Next, they sample the gasses that seep from magma beneath the crater. The most prevalent are carbon dioxide and hydrogen sulfide. In large quantities these gasses can be poisonous. Here, in small amounts, they provide a window into the deep inner workings of Vesuvius. These samples will be sent off to a lab for analysis.

For Civetta, an inexperienced climber, the 1000-foot ascent is arduous. At the crater's rim she is cheered on by Giovanni Orsi, fellow volcanologist and her husband. These two spend a lot of time on volcanoes.

ORSI: We have some common problems, but sometimes it's tough. The risk you run is you only talk about volcanology.

NARRATOR: Civetta and Orsi share a huge responsibility, to protect the people of this intensely volcanic area of Southern Italy. While Civetta takes the lead on Vesuvius, Giovanni Orsi monitors another less well-known volcanic region. Ten miles to the west of Vesuvius are the Phlegraean Fields.

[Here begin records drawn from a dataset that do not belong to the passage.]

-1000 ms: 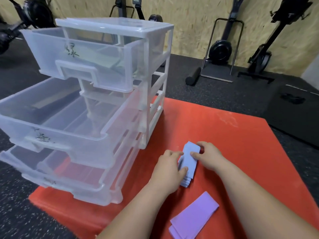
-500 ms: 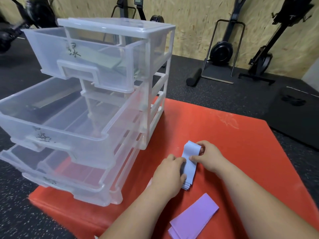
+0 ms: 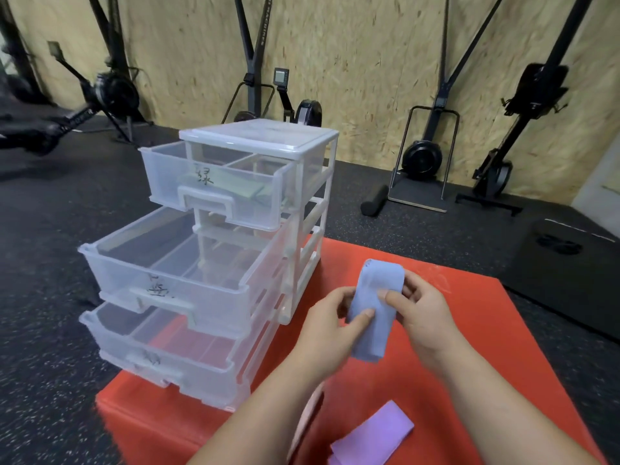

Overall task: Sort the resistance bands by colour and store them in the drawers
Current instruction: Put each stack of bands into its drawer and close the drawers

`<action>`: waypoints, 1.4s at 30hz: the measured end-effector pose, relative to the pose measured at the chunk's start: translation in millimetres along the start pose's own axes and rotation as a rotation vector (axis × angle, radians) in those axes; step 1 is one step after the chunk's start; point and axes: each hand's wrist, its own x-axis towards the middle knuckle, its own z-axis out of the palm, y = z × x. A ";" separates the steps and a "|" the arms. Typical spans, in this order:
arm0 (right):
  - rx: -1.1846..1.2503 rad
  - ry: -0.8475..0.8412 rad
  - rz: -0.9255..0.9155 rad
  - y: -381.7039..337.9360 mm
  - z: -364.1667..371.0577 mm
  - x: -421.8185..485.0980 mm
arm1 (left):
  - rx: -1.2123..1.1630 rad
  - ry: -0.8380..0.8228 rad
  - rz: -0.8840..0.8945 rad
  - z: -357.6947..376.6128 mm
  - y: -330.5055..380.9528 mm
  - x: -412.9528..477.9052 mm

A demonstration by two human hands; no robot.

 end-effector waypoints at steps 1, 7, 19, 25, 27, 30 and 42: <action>0.056 0.000 0.002 -10.8 2.3 -4.4 | -0.011 0.002 0.005 -2.3 13.0 -2.0; 0.243 -0.141 0.075 -68.3 26.3 -42.9 | -0.013 0.138 0.066 -21.8 83.0 -20.3; 0.061 -0.304 -0.055 -145.7 90.9 -51.1 | 0.307 0.389 0.191 -124.8 141.4 -73.3; -0.299 -0.463 -0.049 -179.0 149.1 -14.7 | 0.415 0.633 0.163 -188.6 81.9 -107.2; -0.406 -0.508 -0.049 -188.5 173.5 -3.4 | 0.450 0.674 0.060 -202.2 60.3 -112.0; -0.646 -0.582 -0.102 -198.3 210.6 13.6 | 0.468 0.695 -0.062 -215.0 39.4 -113.9; -1.080 -0.772 -0.176 -161.7 303.0 47.7 | 0.366 0.709 -0.059 -218.6 14.3 -103.0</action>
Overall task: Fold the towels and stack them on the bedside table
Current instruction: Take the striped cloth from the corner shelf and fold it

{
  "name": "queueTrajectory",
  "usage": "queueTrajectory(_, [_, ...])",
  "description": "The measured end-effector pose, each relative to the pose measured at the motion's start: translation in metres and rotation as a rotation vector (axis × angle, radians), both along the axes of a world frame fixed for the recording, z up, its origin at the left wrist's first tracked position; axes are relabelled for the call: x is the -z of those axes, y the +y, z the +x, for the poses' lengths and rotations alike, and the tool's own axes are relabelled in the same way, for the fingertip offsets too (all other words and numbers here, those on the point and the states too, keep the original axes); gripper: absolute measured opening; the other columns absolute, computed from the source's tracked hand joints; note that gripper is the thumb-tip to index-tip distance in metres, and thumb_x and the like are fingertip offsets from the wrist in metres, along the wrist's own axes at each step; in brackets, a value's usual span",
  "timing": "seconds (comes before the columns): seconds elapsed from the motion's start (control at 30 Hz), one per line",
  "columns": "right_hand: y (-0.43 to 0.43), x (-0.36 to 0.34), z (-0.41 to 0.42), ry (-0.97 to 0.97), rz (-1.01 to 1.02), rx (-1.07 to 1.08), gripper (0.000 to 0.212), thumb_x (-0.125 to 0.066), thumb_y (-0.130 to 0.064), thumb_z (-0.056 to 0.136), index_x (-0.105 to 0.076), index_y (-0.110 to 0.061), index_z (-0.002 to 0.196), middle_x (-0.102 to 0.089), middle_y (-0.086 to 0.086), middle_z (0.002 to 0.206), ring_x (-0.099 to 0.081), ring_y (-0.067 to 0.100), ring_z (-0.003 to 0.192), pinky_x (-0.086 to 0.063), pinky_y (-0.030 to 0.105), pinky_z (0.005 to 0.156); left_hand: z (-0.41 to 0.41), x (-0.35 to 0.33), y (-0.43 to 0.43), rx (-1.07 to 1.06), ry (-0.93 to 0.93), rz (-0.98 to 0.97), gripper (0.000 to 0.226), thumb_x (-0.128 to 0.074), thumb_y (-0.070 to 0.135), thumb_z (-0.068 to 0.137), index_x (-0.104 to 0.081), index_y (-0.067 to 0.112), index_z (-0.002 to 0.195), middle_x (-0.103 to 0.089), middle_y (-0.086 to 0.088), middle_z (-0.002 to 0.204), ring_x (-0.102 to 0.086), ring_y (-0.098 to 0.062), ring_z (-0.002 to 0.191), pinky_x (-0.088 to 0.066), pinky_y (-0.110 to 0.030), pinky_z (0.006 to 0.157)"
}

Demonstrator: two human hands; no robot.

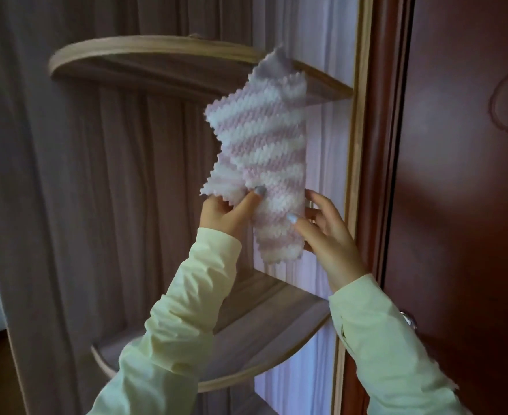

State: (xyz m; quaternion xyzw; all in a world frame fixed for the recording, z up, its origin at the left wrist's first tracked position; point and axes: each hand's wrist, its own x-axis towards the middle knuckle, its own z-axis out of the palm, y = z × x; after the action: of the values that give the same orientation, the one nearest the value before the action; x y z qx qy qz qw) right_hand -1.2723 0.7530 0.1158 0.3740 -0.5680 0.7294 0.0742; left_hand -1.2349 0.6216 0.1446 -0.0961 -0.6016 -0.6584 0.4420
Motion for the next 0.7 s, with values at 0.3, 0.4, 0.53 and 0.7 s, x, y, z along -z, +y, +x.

Thirty-four thousand years ago a massive volcanic eruption formed this eight mile wide depression, or "caldera".

ORSI: "In the foreground down there is Vesuvius - and between Vesuvius and the caldera is the town of Naples".

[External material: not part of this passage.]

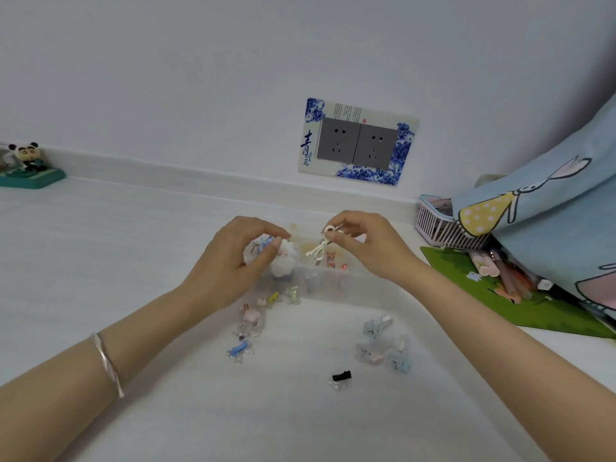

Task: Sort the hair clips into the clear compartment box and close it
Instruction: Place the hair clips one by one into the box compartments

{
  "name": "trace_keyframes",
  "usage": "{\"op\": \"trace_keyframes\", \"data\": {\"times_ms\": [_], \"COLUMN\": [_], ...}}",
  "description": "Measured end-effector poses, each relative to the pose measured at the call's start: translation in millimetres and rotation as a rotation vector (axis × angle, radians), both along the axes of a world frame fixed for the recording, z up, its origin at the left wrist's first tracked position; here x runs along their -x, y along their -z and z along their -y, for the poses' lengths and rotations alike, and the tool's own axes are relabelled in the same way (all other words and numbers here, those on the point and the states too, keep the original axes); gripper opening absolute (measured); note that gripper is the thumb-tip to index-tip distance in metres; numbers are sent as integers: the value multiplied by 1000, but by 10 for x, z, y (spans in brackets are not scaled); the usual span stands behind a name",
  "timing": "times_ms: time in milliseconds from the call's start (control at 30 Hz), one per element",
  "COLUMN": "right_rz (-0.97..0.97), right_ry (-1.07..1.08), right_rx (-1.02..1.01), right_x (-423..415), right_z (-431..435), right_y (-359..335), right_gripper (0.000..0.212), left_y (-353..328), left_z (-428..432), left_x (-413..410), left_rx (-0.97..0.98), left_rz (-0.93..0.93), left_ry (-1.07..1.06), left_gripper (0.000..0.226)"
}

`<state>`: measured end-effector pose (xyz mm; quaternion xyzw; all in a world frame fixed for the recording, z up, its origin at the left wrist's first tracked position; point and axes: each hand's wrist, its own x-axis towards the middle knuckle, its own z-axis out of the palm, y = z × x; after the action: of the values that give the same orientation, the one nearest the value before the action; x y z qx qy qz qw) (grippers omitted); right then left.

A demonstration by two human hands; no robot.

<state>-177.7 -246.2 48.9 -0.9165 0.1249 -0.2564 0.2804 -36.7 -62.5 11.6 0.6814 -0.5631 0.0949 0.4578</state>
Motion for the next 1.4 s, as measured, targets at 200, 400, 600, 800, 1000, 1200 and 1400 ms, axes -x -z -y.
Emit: {"op": "trace_keyframes", "data": {"times_ms": [200,400,600,800,1000,1200,1400], "right_rz": [44,-155,-266,-25,-132,-325,-404], "right_ry": [28,-81,-26,3,-150,-200,-123], "right_rx": [34,-39,120,107,163,63,17], "right_x": [-214,-238,-297,-85,204,613,984], "right_z": [105,145,91,-108,-456,-474,-366], "right_y": [20,7,124,13,104,203,230], "right_gripper": [12,17,15,15,10,12,27], "left_y": [-15,37,20,-213,-338,-149,-20], "left_z": [-3,8,5,-95,-215,-132,-87], "left_x": [-63,-66,-81,-104,-132,116,240], "left_rx": [-1,-42,-50,-130,-429,-540,-588], "left_rz": [-2,3,-4,-39,-34,-30,-29], "left_ry": [-18,-1,-6,93,195,317,360], "left_gripper": [23,26,26,14,4,9,15]}}
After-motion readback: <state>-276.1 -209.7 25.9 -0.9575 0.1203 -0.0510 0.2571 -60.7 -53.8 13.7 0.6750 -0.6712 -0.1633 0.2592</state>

NARRATOR: At the rim of this caldera only dimly visible is the edge of Naples, well within the reach of some of the forty small volcanoes that border the Phlegraean Fields. The most active of these is La Solfatara, Sulpher Earth. This is the gateway to the underworld, at least according to the ancient Romans. It is claimed as the inspiration for Dante's Inferno.

In 1314 Dante wrote: "The foul-stretched marsh surrounds the dolorous city to its furthest bounds. Without, the dense murk, the bubbling mire. Within, the white-hot pulse of eating fire."

This crater has been bubbling and steaming for thousands of years. Giovanni Orsi's team comes to La Solfatara every week to assess the temperature and the composition of the volcanic gasses.

The temperature reading quickly rises to double that of Vesuvius. 165 C—or 329 F. Orsi monitors the volcanic gasses that escape from the earth here at a higher rate as well. A tube runs from the fumarole to a glass chamber where sulpher dioxide and hydrogen sulfide gasses are collected. The team pours ether over the chamber to cool the gas and keep it from expanding. They work quickly because these fumes can be noxious.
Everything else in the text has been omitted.